In an increasingly competitive home health marketplace, agencies report they are seeing a viable business opportunity in partnering with hospitals in light of readmission penalties.
Since October 2012, hospitals have been subject to reimbursement cuts by as little as 1% per beneficiary after Medicare found readmissions—often avoidable—cost the program an estimated $26 billion annually.
The relationships can differ between providers, says Mary St. Pierre, vice president of regulatory affairs for the National Association for Home Care & Hospice (NAHC).
“It really depends on what degree home health agencies want to become involved and what commitment of hospitals are looking to these agencies for referrals,” says St. Pierre.
These home health agencies present how hospitals can reduce their readmission rates, either by discussing services or developing new initiatives for more intensive home health services.
These “intensive” initiatives include beginning services for patients within 24 hours post-discharge from the hospital, rather than the regulation 48 hours mandated by Medicare.
An advantage of promptly initiating services, says St. Pierre, occurs when hospitals send patients home with a medication list, which home health agencies can view to see which potential interactions can make patients prone to readmission before administering care.
While some agencies might resort to telephone interventions or even telehealth technologies to check up on their clients, St. Pierre has noticed others becoming more involved with intravenous infusion treatments.
“With more intensive occupational therapy immediately after discharge, patients are allowed an upfront continuation of this treatment when they leave the hospital,” she says.
Several home health agencies have reported they have begun to see results from their newfound partners in care.
In one case, says St. Pierre, a pair of home health agencies entered into a formal agreement with a hospital and an emergency department. The result of this partnership led to the development of a computer database that maintained a log of patients between the two agencies.
“Under this circumstance, the ER department can call the agencies and say ‘hey, do you know these patients?’” says St.
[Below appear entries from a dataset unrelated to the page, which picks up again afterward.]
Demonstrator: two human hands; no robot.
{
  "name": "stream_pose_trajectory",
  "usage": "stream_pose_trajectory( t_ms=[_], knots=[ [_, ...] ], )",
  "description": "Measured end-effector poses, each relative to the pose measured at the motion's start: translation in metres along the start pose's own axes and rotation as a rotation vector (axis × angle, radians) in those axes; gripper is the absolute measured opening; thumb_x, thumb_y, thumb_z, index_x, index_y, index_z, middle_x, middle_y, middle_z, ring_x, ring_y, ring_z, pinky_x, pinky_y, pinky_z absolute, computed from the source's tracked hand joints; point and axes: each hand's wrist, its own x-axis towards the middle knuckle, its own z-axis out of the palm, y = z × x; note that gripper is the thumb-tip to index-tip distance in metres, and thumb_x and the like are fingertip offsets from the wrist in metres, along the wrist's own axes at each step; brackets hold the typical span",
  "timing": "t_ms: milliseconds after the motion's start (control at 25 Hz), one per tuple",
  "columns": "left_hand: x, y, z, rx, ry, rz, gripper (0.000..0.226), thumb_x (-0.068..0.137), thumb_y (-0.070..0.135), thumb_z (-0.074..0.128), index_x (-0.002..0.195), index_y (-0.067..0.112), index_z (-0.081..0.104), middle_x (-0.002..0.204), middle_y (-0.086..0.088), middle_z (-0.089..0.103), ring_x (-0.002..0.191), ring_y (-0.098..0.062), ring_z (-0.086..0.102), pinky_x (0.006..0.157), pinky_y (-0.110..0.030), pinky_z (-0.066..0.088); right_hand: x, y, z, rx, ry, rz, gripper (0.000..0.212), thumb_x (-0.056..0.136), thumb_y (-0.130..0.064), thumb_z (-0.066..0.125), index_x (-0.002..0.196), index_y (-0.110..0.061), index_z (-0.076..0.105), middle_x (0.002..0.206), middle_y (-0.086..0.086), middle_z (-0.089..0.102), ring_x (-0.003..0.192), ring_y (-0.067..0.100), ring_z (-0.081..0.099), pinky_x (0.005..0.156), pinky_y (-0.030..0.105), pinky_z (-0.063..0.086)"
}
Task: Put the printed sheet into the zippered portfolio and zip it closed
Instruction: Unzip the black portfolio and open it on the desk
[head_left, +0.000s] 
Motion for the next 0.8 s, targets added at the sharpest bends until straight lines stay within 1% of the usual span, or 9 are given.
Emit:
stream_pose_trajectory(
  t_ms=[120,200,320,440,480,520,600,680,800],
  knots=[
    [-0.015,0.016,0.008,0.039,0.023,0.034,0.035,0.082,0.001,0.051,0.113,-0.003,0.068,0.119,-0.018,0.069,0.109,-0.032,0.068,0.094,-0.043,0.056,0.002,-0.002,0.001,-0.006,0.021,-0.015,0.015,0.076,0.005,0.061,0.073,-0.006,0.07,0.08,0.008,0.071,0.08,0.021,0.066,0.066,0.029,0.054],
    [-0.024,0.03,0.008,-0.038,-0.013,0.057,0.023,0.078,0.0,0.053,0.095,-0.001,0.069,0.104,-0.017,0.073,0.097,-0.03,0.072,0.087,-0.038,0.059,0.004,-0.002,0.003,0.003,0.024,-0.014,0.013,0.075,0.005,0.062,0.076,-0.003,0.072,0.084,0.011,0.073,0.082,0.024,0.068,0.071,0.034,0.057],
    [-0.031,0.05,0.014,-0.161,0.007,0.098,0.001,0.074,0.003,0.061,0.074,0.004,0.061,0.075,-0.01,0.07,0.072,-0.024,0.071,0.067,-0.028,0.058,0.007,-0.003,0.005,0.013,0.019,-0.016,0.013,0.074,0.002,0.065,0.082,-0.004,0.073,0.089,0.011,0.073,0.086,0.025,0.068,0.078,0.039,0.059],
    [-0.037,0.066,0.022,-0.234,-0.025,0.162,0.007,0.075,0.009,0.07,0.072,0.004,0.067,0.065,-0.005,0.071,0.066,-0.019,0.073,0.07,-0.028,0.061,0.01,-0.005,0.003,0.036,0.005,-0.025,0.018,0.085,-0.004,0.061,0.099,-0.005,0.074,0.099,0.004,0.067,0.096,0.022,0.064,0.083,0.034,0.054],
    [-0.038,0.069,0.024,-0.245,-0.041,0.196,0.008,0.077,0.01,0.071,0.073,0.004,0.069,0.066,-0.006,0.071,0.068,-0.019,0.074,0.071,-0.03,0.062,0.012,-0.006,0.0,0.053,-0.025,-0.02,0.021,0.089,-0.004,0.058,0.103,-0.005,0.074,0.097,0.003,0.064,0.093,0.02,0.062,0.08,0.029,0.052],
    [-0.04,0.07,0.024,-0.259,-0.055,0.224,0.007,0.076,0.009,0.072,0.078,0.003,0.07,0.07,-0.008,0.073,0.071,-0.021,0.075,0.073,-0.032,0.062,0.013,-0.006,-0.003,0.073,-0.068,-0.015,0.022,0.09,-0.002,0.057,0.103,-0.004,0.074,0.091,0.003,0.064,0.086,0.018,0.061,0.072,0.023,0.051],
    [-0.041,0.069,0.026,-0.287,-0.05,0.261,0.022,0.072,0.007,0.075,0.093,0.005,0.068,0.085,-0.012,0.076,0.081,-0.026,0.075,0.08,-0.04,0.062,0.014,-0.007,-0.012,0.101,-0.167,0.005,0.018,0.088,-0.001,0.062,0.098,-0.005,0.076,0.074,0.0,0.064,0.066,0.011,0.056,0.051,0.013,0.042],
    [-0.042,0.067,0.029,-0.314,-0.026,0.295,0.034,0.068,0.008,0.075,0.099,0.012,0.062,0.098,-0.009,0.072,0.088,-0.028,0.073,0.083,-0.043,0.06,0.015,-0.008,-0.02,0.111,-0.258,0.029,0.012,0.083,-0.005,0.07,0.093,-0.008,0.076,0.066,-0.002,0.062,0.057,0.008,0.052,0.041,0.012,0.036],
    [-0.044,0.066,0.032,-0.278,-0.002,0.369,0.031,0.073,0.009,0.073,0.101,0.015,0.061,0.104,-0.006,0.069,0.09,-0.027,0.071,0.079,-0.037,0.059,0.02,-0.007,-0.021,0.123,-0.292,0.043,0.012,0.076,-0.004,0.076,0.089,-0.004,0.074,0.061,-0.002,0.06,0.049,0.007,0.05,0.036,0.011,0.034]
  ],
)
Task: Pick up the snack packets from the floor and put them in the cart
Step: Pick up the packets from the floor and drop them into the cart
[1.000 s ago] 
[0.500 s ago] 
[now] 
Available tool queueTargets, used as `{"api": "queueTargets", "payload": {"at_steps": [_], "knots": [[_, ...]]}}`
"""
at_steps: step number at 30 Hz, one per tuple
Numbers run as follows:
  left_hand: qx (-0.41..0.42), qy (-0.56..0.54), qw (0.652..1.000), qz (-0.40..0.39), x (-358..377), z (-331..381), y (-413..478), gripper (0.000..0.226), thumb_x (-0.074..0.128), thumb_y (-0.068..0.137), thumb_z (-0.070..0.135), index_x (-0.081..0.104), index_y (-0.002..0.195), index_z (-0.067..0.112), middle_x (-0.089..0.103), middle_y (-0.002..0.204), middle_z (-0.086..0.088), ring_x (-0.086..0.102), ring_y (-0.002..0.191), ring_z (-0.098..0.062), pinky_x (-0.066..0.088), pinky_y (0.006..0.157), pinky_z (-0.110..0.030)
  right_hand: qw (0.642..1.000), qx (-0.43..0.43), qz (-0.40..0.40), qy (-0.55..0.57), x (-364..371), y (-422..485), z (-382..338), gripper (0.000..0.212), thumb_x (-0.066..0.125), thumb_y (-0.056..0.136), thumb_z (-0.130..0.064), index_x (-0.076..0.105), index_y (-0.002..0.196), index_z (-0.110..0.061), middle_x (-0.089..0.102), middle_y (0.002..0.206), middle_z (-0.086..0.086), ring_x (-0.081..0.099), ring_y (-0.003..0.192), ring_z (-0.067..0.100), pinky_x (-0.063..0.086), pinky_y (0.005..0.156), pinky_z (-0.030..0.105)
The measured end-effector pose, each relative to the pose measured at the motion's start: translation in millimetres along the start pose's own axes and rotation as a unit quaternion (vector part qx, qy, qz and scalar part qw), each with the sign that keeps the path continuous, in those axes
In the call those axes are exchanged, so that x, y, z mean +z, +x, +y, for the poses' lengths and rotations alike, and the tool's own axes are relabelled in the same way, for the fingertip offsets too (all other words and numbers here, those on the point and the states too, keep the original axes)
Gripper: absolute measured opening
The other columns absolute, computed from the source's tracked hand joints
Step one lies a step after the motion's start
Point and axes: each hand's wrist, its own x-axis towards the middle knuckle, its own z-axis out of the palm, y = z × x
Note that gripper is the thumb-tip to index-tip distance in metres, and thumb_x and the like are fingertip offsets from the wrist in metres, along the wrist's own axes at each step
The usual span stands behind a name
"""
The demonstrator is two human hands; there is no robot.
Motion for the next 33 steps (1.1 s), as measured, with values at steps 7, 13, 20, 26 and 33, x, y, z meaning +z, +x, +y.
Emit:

Pierre.
Access to a log of patients’ health information can provide both hospitals and home health agencies with knowledge on how to treat certain individuals when they leave the hospital, or in the event they wind up readmitted.
Executive Care—a home health services company headquartered in Hackensack, New Jersey—began its first relationship with a local hospital in 2007-2008, according to founder and CEO Lenny Verkhoglaz, who says he has seen more referrals coming from its partner hospital as a result of the collaboration.
“Hospitals are looking to partner up with agencies to refer patients to once they are done providing care,” says Verkhoglaz. “Our job through this partnership is to make sure patients get the care they need to stay healthy.”
When it comes to reducing readmission rates for its care partner, Executive Care does its part by providing care within a patient’s home, including helping individuals with activities of daily living by providing personal care and safety precautions such as home assessments and nutrition evaluations to make sure patients are eating right post-discharge.
Since low barriers to entry have generated increasing competition for home health providers in the national marketplace, according to Verkhoglaz, partnerships do not just present themselves to a specific agency.
Rather, these agreements have to be sought out, often times boiling down to how well an agency is performing in the marketplace and the services provided, he says.
However, the Affordable Care Act has made the healthcare landscape “confusing” for some, says Verkhoglaz, as providers adjust to recent provisions, notably the establishment of Accountable Care Organizations.
“Most agencies are paying attention to what’s going on in the industry and the political world,” says Verkhoglaz. “People who understand what’s going on will want to be involved.”